Raw data Block Start

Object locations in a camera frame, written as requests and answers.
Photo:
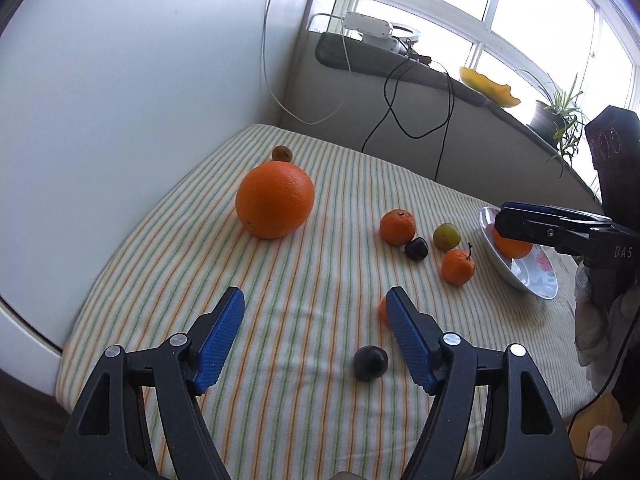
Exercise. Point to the potted plant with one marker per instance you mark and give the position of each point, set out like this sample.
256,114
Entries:
542,120

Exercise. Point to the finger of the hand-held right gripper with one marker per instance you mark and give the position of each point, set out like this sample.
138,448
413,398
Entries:
575,217
525,227

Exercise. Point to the green plum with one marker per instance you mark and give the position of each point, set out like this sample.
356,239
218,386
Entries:
446,236

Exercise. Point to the small brown fruit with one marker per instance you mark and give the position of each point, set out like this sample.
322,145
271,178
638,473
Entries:
281,153

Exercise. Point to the yellow dish on sill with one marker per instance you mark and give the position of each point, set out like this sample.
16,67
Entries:
487,87

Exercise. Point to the mandarin with stem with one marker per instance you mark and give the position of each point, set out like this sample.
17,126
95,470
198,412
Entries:
457,267

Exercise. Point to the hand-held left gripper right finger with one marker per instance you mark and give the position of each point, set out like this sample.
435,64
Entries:
407,345

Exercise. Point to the striped cloth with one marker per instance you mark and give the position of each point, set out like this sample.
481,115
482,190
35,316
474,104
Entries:
300,280

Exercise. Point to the white plug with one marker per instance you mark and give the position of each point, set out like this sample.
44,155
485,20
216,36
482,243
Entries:
398,46

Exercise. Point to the large orange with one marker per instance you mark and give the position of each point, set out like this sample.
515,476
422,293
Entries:
275,200
511,246

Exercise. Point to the small mandarin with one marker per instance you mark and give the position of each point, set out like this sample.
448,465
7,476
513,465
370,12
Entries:
383,312

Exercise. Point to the white power adapter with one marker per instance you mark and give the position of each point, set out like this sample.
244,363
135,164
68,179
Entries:
365,24

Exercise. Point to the person's right hand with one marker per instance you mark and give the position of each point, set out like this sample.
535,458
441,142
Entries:
595,320

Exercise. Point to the white window frame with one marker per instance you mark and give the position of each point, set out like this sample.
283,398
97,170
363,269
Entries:
425,7

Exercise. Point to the white floral bowl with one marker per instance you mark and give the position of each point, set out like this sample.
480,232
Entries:
537,277

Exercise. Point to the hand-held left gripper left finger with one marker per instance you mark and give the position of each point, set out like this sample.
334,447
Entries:
222,340

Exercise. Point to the black connector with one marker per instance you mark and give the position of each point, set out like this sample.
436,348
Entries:
421,58

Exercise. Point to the dark plum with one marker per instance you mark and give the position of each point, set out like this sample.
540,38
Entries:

Raw data Block End

Find each line in the listing above that contains "right", and copy that line.

Exercise. Point to the finger of the hand-held right gripper with one marker per instance you mark and give the position of each point, set out like this sample.
Exercise. Point to the hand-held left gripper right finger with one marker per instance you mark and give the position of each point, set out like this sample.
Exercise. Point to the person's right hand with one marker per instance you mark and give the position of each point, set out like this sample.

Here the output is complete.